We experienced intermintent downtime, timeouts, and general performance problems in the past 24 hours as the result of a failing disk drive. To prepare for situations like this all our storage is redundant and we keep hot and cold spares in stock. However, this particular drive failure was problematic because performance degraded as the drive slowly failed. Dell’s hard drive monitoring utilities didn’t detect the drive as failing and our applications were blocked on I/O as the drive became slower and slower.

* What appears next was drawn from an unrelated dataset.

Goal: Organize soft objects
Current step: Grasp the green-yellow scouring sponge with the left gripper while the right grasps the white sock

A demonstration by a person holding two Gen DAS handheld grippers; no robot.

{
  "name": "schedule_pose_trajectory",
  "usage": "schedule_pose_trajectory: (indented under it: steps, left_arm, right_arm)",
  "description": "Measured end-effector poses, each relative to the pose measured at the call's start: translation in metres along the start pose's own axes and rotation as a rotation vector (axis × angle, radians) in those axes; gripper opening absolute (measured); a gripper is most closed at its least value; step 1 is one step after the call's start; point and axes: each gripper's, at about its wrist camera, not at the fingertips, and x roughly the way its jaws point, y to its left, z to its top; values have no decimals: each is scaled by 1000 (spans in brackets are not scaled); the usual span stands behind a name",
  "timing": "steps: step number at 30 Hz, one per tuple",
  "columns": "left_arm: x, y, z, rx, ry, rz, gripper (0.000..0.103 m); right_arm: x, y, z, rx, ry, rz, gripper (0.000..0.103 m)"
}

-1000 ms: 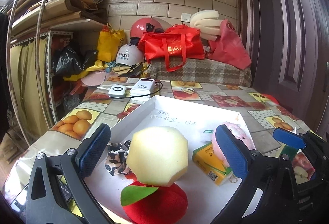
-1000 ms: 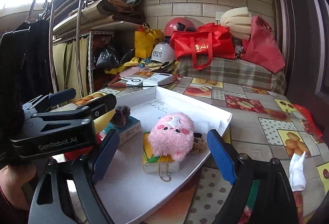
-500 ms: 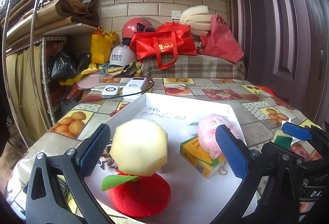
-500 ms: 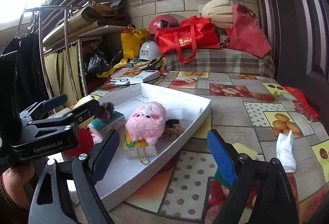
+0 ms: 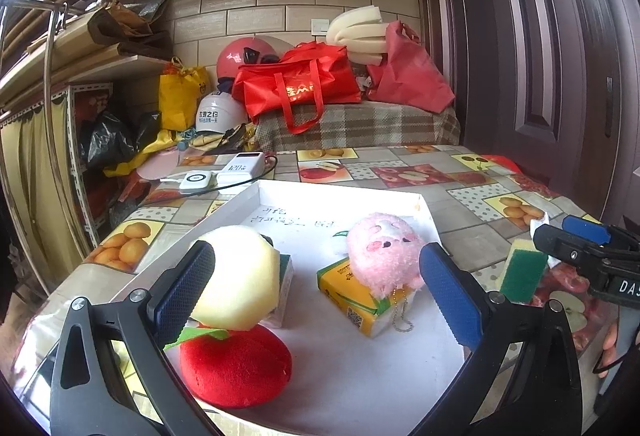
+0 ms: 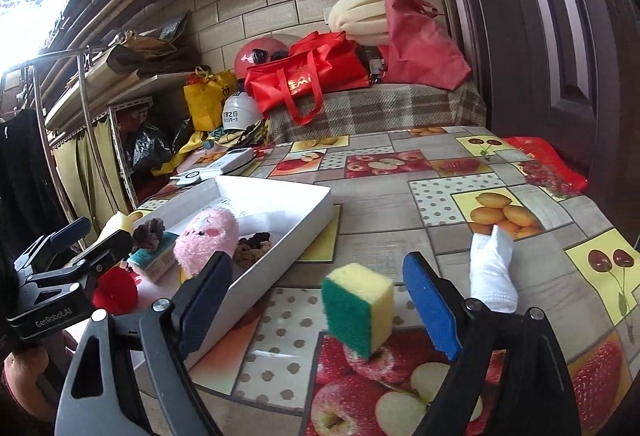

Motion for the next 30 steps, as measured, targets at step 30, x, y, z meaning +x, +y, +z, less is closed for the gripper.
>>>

We suspected a problem with the drive earlier this week when we began to see this warning in our logs (the time stamps are CDT):
We contacted Dell for warranty support and an RMA, but they insisted that was only a warning and we shouldn’t be concerned. At the time iostat didn’t show anything out of the ordinary. Yesterday we began to notice extremely high I/O utilization on the NFS server with that faulty disk. As a result, the load on our front-end Django servers skyrocketed as they were blocked on I/O.
Atlassian’s internal development teams heavily use Atlassian Bamboo continuous integration build agents running on Amazon EC2 instances, and many of our teams host their repositories on Bitbucket. To alleviate load during this situation we blocked several of our EC2 IP addresses. However, since EC2 IP addresses are dynamic, later in the day those IP addresses were given to other EC2 users. That inadvertently blocked some of our customer’s continuous integration servers and we’re extra sorry for that inconvenience.
We contacted Dell again today and took immediate action after seeing this error in our logs:
May 25 12:41:28 bitbucket04 kernel: INFO: task nfsd:3397 blocked for more than 120 seconds.
We took the failing drive out of service and let the RAID rebuild itself with a hot spare. We also replaced the hot spare with a drive from our inventory. I/O utilization quickly returned to normal levels and our site has been stable since.
We apologize for the downtime this caused.